Other Views

EDUCATION

FCAT doesn’t serve students — or parents

 

Wilson.house.gov

As a former school principal I believe in accountability, but it must be transparent. As we digest the release of school grades from the Florida Department of Education, I want to say one thing — this is madness.

For 14 years I have fought against the FCAT. As, Bs, Cs, Ds, and Fs? How ridiculous. This is nothing but hoodwinking parents and the community by putting grades on a school. No other state in America deceives their communities by devising formulas that no person or school can decipher. For far too long students have been treated as experiments in petri dishes, and life-altering decisions have been made with a callous disregard for children’s futures.

Unfortunately, I can think of no better example than the recent administration of the FCAT writing test.

The FCAT is obviously not “performance-based testing.” It has become an instrument through which administrators unilaterally deem children as passing or failing. This seriously jeopardizes the development of our students. I’m also waiting to see what impact this has on our state’s teachers. To connect their salaries to test scores is simply wrong. Fifth grade teachers are held accountable for the kindergarten through fourth grade teachers’ performances.

Whatever happened to pre-test and post-test? Are doctors’ salaries connected to how many patients they cure? Parts of the FCAT are administered on the computer. This is discriminatorily unfair to children who are victims of the digital divide. It is very difficult for any teacher to single-handedly level this playing field.

Tallahassee has changed the administration and scoring guidelines of the FCAT every single year.

• One year they include the scores of special needs students, the next year they don’t.

• One year they take into consideration the socioeconomic status of a child, the next year they don’t.

• ESOL is a factor today, and next year it isn’t.

When I served in the Florida Senate I demanded to see every version of the FCAT administered to third graders that year. There were 30. I spent an entire day ranking them in the order of their difficulty, and by dinner I had examined tests that ranged from one a first grader could pass all the way to one I don’t think a high school freshman could pass. I immediately demanded to know who decides which schools get which test. Nobody on the premises knew, and to this day I have never received an answer.

After years of complaining and pointing out missteps, and at times borderline criminal activity, I have reached the conclusion that the FCAT continues because it is a cash cow for adults who care absolutely nothing about our children.

I love children so much that to stand by any longer would betray who I am at my core. It’s time for parents, teachers and those of us who care to stand up and speak out against the injustices of the FCAT as if the lives of our children depend upon it — because they do. I tried to order an audit of the FCAT in Congress, but it is out of my federal jurisdiction. I call on Gov. Rick Scott and state legislators to demand that Florida’s Office of Program Policy Analysis and Government Accountability begin a forensic study of the FCAT now. There is too much at stake.

Every time a young black male commits murder in Miami, or even at times a lesser crime, I check their school records to see if they have a diploma. Most of them are casualties of the FCAT. I call them the FCAT kids. Whatever happened to career and vocational education?

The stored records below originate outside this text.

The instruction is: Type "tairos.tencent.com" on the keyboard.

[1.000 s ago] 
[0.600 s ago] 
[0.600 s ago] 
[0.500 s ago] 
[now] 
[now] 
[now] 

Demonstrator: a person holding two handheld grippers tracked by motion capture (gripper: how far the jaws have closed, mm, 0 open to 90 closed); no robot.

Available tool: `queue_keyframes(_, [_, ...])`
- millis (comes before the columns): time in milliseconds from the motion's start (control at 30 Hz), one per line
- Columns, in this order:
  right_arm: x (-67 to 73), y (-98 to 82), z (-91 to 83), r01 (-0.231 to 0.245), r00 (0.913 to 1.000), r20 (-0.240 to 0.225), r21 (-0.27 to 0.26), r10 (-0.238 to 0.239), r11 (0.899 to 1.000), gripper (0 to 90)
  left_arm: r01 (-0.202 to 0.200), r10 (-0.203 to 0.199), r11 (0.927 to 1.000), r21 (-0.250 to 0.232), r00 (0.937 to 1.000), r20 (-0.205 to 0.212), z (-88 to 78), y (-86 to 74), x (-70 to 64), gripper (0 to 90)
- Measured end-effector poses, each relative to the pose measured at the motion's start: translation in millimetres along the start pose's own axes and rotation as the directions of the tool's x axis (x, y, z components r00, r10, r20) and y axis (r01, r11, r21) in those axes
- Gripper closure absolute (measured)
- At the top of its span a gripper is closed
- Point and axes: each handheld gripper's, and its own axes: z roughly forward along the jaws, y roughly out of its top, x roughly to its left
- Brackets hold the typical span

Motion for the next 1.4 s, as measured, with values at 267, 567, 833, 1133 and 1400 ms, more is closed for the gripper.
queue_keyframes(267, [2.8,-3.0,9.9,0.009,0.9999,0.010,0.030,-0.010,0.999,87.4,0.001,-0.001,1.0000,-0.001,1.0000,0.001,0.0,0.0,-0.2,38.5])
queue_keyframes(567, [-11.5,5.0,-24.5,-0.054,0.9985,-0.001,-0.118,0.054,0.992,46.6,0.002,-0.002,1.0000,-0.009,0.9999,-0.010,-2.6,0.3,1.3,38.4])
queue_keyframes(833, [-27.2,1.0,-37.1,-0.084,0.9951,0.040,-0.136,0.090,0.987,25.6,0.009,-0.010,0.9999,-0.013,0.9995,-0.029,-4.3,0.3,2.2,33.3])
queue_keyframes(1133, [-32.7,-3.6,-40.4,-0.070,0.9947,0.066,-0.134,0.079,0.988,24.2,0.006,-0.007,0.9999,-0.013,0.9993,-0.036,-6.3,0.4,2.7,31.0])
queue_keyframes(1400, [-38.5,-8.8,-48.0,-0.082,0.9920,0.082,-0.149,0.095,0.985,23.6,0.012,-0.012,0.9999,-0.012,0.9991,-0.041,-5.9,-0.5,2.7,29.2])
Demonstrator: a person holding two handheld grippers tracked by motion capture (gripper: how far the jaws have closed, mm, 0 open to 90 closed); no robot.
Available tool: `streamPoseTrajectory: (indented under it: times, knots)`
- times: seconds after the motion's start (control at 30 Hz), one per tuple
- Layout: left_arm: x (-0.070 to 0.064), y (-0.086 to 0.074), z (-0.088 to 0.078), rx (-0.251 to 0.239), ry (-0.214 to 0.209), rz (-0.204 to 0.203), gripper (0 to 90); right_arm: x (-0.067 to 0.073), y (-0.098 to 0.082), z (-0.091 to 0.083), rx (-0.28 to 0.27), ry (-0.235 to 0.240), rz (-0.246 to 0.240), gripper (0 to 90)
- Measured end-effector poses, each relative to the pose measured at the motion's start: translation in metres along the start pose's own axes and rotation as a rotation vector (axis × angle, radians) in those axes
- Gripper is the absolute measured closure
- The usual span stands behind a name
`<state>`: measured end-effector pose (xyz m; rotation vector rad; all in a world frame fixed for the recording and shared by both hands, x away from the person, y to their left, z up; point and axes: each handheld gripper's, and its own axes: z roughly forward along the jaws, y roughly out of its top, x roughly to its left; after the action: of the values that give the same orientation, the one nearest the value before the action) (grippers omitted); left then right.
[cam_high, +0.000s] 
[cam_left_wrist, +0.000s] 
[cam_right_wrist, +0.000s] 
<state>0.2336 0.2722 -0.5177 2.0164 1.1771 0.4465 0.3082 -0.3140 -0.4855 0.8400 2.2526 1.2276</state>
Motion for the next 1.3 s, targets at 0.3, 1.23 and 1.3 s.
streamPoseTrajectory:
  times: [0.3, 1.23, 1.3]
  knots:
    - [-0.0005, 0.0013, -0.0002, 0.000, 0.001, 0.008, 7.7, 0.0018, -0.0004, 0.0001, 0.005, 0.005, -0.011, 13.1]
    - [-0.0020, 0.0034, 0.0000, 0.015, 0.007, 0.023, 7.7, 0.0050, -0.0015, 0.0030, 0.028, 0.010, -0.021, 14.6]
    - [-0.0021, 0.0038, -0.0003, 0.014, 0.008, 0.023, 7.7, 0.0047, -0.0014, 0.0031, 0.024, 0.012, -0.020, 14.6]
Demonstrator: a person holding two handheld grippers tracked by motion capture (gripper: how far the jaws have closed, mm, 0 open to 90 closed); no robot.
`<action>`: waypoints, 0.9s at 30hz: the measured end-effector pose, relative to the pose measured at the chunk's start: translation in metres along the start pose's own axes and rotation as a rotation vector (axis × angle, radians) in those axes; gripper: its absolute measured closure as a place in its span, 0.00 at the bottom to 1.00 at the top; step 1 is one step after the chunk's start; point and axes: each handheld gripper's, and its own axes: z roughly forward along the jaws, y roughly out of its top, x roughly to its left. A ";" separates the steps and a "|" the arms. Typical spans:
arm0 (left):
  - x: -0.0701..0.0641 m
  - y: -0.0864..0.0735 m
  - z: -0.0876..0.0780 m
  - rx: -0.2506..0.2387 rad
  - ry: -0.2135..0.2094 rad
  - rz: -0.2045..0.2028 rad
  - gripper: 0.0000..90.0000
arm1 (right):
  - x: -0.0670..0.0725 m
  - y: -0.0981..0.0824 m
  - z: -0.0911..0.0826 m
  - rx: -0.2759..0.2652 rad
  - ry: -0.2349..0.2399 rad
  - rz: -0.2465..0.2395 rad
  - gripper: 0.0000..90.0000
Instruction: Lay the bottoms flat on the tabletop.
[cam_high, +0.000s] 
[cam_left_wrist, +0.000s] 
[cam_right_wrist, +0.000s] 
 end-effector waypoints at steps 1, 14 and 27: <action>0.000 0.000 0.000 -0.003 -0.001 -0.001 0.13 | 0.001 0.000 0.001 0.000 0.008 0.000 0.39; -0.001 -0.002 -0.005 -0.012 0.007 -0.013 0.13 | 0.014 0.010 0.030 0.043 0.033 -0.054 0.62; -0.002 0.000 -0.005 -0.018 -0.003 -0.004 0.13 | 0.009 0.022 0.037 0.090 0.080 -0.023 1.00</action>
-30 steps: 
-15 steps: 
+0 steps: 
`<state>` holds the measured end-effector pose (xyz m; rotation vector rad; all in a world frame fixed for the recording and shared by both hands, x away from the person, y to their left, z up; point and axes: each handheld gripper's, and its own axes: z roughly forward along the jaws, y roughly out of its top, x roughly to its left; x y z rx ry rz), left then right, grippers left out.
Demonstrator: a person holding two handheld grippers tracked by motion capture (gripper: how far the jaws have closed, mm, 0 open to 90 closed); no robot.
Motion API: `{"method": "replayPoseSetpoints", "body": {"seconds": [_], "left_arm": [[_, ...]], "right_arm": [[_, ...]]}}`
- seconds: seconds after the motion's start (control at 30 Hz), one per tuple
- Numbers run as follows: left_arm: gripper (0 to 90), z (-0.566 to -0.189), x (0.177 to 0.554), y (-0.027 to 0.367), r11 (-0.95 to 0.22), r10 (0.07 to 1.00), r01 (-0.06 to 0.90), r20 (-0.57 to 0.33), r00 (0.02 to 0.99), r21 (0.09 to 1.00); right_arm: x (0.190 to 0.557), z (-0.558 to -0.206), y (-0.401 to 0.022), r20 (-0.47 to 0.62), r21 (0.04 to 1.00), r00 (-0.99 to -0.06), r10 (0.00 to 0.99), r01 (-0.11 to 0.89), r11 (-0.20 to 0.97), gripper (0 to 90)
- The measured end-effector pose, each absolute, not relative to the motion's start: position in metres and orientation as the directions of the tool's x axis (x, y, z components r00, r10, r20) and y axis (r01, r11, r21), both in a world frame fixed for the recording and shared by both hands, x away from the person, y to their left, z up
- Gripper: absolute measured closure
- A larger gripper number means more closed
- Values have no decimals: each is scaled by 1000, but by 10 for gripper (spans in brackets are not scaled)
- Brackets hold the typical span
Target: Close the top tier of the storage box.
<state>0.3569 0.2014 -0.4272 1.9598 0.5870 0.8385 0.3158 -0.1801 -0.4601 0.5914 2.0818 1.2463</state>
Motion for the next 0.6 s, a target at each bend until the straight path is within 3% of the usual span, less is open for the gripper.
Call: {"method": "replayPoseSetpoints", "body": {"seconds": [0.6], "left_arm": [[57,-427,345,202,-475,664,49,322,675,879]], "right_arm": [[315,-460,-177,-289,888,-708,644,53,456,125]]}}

Not everyone is going to college, period. But everyone needs a key to the next level of education. For goodness sakes, let’s stop this FCAT madness and allow these children to enjoy the music, arts, and sports that we enjoyed in school.

Teach them a trade; teach them life skills. Teach them how to write a check, save money, balance a check book, and manage a budget. If we are ever going to dismantle the cradle to prison pipeline and close the achievement gap in Florida, it is time that we as a state take back our children’s education from the hands of the FCAT. It is time to teach, teach, teach — not test, test, test.

U.S. Rep. Frederica S. Wilson, a Democrat, represents Florida’s 17th District, which includes parts of Miami-Dade and Broward counties.